发布时间：2018-03-13 16:08

本文选题：聚合物　切入点：X射线散射　出处：《中国科学技术大学》2017年博士论文　论文类型：学位论文

【摘要】：结晶型聚合物在成型过程中往往都要经历复杂流场的作用,这会对聚合物熔体中分子链的伸展和取向情况产生影响,从而影响其结晶动力学、晶体结构和晶体形态等结晶行为。因此,有必要对流动场下聚合物的结晶行为进行充分系统的研究。尽管目前有许多理论能够定量或半定量地描述流动诱导结晶的过程并预测流动诱导结晶的结果,但这些结论大多都是基于均匀流场的假设。在通常的加工条件下,处于非线性区高分子熔体的非线性流动行为会使得分子链对流场的响应变得非均匀。而即便是均匀流场,分子链对流场的响应也不会宏观外场完全一致。因此为了更为准确地理解流动诱导结晶的本质,有必要对流动诱导结晶实验中分子链对流场的响应进行关注。本论文主要着眼于非均匀流场和均匀流场下分子链对流场的响应及其对结晶的影响。通过自主研发的与X射线联用剪切装置,同时采集聚合物流变信息和结晶过程中结构演化信息,将不同均匀性流场下分子链响应与结晶行为相关联,得到不同流动模式熔体与结晶之间的关系。同时,针对均匀流场(拉伸流场),结合小角中子散射技术定量描述了链变形程度和串晶生成之间的关系。主要结果和结论总结如下:(1)采用交联氘/氢聚乙烯共混体系,研究了拉伸场下串晶生成前后分子链真实变形情况,结果显示串晶的形成不需要很大的分子链形变,这说明链内构象并不是影响串晶生成的唯一要素,而链内构象和链间密度耦合才更为关键。此外,在拉伸之后的结晶过程中,分子链运动行为与样品所处的拉伸状态密切相关。对于拉伸至硬化区的样品,体系内会有周期性高浓度氘代聚乙烯区域的产生。相反的,拉伸程度较弱的样晶体系内不会形成周期性高浓度氘代聚乙烯区域。(2)设计并制造了一台与X射线联用具有快速降温功能的剪切装置,该装置的快速降温的功能使得我们能够在高温对样品进行剪切并快速降温至较低温度进行等温结晶,将样品流变性能和结晶行为进行对应,研究不同链响应导致的不同流动行为与结晶的关系。(3)使用自主研发的快速降温装置,研究了瞬时和缓慢两种电机加速方式对样品流变和结晶行为的影响。

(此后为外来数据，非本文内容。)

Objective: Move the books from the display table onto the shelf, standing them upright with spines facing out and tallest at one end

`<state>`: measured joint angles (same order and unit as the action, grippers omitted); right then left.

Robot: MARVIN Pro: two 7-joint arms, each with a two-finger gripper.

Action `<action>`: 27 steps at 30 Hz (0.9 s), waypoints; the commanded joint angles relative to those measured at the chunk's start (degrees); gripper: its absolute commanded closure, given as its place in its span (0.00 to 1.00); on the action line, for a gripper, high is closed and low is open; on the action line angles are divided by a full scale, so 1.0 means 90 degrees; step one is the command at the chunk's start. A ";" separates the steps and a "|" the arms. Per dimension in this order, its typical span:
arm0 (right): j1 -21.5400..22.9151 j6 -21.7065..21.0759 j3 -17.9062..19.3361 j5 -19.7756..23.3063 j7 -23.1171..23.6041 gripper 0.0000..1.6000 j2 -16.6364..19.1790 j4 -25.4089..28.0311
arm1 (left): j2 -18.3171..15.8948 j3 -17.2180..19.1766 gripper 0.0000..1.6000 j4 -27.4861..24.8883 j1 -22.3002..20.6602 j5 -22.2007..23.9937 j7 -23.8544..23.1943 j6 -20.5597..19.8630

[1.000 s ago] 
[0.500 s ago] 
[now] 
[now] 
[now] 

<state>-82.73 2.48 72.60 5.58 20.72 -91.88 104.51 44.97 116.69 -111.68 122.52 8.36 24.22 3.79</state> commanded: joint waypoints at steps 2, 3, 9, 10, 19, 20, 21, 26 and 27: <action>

实验结果显示缓慢加速能够消除剪切过程中流场的非均匀性,提高分子链对流场的响应,使样品取向度增加,提高流场对聚合物熔体的作用效果。同时,比对不同剪切速率和加速时间样品的结晶行为发现,对于不同剪切速率,流动诱导结晶对于加速时间有依赖性。(4)使用快速降温剪切装置并结合广角X射线散射,采用不同剪切速率和加速时间对不同流动模式下聚合物流变和结晶行为进行了研究。结果显示不同加速模式下分子链初始对流场的响应不同会引起熔体解缠结行为出现差异,从而对熔体流变行为和结晶动力学以及晶体取向造成影响。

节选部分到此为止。